··· Listed records

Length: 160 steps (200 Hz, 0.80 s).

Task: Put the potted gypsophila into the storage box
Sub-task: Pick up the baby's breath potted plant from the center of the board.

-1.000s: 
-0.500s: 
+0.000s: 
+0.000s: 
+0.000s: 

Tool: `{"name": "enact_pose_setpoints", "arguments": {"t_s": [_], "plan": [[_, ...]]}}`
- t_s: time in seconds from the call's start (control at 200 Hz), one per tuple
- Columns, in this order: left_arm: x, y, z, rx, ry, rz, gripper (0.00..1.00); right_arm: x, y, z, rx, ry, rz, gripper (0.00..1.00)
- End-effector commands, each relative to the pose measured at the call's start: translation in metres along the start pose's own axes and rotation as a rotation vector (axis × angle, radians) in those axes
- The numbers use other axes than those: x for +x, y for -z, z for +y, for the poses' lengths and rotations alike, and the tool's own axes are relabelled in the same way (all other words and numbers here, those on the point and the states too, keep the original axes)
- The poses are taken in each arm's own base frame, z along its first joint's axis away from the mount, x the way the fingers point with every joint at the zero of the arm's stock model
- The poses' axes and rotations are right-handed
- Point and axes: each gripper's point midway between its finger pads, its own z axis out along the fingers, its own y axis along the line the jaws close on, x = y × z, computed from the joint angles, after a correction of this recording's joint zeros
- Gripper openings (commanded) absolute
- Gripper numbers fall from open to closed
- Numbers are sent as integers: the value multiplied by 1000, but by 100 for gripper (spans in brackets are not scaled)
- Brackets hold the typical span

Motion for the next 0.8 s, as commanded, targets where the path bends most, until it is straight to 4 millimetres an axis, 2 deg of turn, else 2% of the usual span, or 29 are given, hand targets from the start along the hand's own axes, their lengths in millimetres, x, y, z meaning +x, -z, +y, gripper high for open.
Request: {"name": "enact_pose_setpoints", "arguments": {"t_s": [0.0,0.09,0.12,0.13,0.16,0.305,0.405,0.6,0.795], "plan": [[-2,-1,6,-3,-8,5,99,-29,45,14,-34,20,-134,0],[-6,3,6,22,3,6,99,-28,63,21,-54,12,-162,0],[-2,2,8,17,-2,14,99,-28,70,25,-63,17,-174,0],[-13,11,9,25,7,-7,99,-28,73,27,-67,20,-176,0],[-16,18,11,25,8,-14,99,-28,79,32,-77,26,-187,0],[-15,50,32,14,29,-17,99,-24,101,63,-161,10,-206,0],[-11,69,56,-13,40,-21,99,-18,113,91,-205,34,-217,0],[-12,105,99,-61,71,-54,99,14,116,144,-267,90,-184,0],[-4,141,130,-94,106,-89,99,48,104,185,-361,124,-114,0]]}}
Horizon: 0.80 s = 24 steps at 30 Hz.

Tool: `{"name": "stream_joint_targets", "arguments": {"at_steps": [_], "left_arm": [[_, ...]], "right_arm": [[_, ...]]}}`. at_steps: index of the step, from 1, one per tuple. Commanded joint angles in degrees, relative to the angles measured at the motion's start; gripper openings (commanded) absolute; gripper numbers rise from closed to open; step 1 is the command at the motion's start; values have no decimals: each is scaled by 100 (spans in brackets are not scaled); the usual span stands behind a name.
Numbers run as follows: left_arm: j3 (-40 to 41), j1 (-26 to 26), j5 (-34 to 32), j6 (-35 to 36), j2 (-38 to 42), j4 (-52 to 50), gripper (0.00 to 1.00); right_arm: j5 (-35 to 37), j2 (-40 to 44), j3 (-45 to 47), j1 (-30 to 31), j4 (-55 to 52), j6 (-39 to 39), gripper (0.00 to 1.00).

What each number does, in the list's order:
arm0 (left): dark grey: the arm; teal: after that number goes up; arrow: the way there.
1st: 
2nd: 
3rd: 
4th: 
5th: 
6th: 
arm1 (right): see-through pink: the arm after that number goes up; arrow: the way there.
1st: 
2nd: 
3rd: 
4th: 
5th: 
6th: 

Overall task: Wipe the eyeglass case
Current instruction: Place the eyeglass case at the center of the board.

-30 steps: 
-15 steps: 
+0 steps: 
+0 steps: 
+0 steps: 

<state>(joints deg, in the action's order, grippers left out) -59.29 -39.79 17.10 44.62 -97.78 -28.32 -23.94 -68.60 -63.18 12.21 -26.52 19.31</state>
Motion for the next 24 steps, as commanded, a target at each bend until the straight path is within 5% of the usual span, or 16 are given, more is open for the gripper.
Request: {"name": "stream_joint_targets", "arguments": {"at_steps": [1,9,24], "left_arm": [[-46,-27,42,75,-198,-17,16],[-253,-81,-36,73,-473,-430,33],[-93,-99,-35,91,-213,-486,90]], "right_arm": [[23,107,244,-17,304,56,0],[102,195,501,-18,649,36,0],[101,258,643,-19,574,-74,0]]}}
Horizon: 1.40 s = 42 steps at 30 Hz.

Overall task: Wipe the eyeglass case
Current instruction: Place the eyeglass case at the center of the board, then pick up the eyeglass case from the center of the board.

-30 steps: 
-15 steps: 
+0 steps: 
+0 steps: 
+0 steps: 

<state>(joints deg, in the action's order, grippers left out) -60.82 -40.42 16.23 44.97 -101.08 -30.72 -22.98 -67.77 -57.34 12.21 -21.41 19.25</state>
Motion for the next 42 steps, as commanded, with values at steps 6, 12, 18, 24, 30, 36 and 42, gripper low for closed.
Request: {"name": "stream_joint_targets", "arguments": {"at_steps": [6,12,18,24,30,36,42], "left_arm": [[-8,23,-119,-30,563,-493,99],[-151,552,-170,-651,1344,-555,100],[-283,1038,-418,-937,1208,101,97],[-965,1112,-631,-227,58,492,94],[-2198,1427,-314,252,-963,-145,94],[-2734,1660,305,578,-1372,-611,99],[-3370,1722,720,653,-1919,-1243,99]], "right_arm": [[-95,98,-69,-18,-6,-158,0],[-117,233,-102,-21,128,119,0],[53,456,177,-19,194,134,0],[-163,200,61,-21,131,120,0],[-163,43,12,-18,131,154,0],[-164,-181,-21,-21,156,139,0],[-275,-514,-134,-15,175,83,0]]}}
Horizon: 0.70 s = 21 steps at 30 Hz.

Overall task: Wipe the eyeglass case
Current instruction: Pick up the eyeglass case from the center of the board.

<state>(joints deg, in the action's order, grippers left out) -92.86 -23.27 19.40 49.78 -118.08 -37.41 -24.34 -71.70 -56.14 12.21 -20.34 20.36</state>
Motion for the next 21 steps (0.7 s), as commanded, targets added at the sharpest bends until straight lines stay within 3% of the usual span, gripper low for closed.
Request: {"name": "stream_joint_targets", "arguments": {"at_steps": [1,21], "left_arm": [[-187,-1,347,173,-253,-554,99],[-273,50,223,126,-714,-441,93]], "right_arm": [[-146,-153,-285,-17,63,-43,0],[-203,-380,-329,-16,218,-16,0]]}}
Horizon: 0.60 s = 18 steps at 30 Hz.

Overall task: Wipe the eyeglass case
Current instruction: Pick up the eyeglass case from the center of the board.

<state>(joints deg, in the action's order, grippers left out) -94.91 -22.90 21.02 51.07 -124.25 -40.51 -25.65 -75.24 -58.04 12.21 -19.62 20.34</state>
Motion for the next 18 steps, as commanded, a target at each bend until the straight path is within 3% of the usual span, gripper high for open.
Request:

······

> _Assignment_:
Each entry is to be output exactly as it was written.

> _Your solution_:
Length: 160 steps (200 Hz, 0.80 s).

Task: Put the potted gypsophila into the storage box
Sub-task: Pick up the baby's breath potted plant from the center of the board.

-1.000s: 
-0.500s: 
+0.000s: 
+0.000s: 
+0.000s: 

Tool: `{"name": "enact_pose_setpoints", "arguments": {"t_s": [_], "plan": [[_, ...]]}}`
- t_s: time in seconds from the call's start (control at 200 Hz), one per tuple
- Columns, in this order: left_arm: x, y, z, rx, ry, rz, gripper (0.00..1.00); right_arm: x, y, z, rx, ry, rz, gripper (0.00..1.00)
- End-effector commands, each relative to the pose measured at the call's start: translation in metres along the start pose's own axes and rotation as a rotation vector (axis × angle, radians) in those axes
- The numbers use other axes than those: x for +x, y for -z, z for +y, for the poses' lengths and rotations alike, and the tool's own axes are relabelled in the same way (all other words and numbers here, those on the point and the states too, keep the original axes)
- The poses are taken in each arm's own base frame, z along its first joint's axis away from the mount, x the way the fingers point with every joint at the zero of the arm's stock model
- The poses' axes and rotations are right-handed
- Point and axes: each gripper's point midway between its finger pads, its own z axis out along the fingers, its own y axis along the line the jaws close on, x = y × z, computed from the joint angles, after a correction of this recording's joint zeros
- Gripper openings (commanded) absolute
- Gripper numbers fall from open to closed
- Numbers are sent as integers: the value multiplied by 1000, but by 100 for gripper (spans in brackets are not scaled)
- Brackets hold the typical span

Motion for the next 0.8 s, as commanded, targets where the path bends most, until it is straight to 4 millimetres an axis, 2 deg of turn, else 2% of the usual span, or 29 are given, hand targets from the start along the hand's own axes, their lengths in millimetres, x, y, z meaning +x, -z, +y, gripper high for open.
Request: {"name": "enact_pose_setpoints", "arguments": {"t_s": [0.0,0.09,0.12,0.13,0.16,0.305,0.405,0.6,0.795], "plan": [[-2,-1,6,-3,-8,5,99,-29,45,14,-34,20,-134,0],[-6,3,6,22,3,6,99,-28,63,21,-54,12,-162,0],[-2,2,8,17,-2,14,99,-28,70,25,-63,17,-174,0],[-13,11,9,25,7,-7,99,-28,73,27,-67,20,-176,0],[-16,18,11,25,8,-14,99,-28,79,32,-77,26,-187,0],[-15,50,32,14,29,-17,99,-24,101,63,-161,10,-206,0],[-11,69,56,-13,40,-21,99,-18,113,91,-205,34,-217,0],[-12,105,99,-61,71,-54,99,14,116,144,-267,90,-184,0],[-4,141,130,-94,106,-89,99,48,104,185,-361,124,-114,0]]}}
Horizon: 0.80 s = 24 steps at 30 Hz.

Tool: `{"name": "stream_joint_targets", "arguments": {"at_steps": [_], "left_arm": [[_, ...]], "right_arm": [[_, ...]]}}`. at_steps: index of the step, from 1, one per tuple. Commanded joint angles in degrees, relative to the angles measured at the motion's start; gripper openings (commanded) absolute; gripper numbers rise from closed to open; step 1 is the command at the motion's start; values have no decimals: each is scaled by 100 (spans in brackets are not scaled); the usual span stands behind a name.
Numbers run as follows: left_arm: j3 (-40 to 41), j1 (-26 to 26), j5 (-34 to 32), j6 (-35 to 36), j2 (-38 to 42), j4 (-52 to 50), gripper (0.00 to 1.00); right_arm: j5 (-35 to 37), j2 (-40 to 44), j3 (-45 to 47), j1 (-30 to 31), j4 (-55 to 52), j6 (-39 to 39), gripper (0.00 to 1.00).

What each number does, in the list's order:
arm0 (left): dark grey: the arm; teal: after that number goes up; arrow: the way there.
1st: 
2nd: 
3rd: 
4th: 
5th: 
6th: 
arm1 (right): see-through pink: the arm after that number goes up; arrow: the way there.
1st: 
2nd: 
3rd: 
4th: 
5th: 
6th: 

Overall task: Wipe the eyeglass case
Current instruction: Place the eyeglass case at the center of the board.

-30 steps: 
-15 steps: 
+0 steps: 
+0 steps: 
+0 steps: 

<state>(joints deg, in the action's order, grippers left out) -59.29 -39.79 17.10 44.62 -97.78 -28.32 -23.94 -68.60 -63.18 12.21 -26.52 19.31</state>
Motion for the next 24 steps, as commanded, a target at each bend until the straight path is within 5% of the usual span, or 16 are given, more is open for the gripper.
Request: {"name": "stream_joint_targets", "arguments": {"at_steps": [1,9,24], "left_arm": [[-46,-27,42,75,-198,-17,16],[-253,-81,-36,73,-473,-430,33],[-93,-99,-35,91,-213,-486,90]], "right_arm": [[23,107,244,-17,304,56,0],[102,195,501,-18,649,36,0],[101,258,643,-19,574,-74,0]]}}
Horizon: 1.40 s = 42 steps at 30 Hz.

Overall task: Wipe the eyeglass case
Current instruction: Place the eyeglass case at the center of the board, then pick up the eyeglass case from the center of the board.

-30 steps: 
-15 steps: 
+0 steps: 
+0 steps: 
+0 steps: 

<state>(joints deg, in the action's order, grippers left out) -60.82 -40.42 16.23 44.97 -101.08 -30.72 -22.98 -67.77 -57.34 12.21 -21.41 19.25</state>
Motion for the next 42 steps, as commanded, with values at steps 6, 12, 18, 24, 30, 36 and 42, gripper low for closed.
Request: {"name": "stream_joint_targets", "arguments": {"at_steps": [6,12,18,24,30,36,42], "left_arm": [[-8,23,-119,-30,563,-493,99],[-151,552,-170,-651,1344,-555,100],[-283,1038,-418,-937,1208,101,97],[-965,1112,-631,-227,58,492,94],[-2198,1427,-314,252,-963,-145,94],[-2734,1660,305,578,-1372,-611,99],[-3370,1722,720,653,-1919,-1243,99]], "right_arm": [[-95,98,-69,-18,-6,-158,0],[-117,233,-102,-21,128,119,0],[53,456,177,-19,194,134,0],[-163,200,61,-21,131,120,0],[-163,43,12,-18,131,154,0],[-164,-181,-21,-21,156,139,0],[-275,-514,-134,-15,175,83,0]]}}
Horizon: 0.70 s = 21 steps at 30 Hz.

Overall task: Wipe the eyeglass case
Current instruction: Pick up the eyeglass case from the center of the board.

<state>(joints deg, in the action's order, grippers left out) -92.86 -23.27 19.40 49.78 -118.08 -37.41 -24.34 -71.70 -56.14 12.21 -20.34 20.36</state>
Motion for the next 21 steps (0.7 s), as commanded, targets added at the sharpest bends until straight lines stay within 3% of the usual span, gripper low for closed.
Request: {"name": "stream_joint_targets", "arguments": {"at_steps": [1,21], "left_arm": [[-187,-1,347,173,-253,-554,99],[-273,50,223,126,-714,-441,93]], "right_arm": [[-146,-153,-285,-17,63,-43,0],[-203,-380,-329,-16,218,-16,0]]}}
Horizon: 0.60 s = 18 steps at 30 Hz.

Overall task: Wipe the eyeglass case
Current instruction: Pick up the eyeglass case from the center of the board.

<state>(joints deg, in the action's order, grippers left out) -94.91 -22.90 21.02 51.07 -124.25 -40.51 -25.65 -75.24 -58.04 12.21 -19.62 20.34</state>
Motion for the next 18 steps, as commanded, a target at each bend until the straight path is within 3% of the usual span, gripper high for open.
Request:

The answer has now been finished.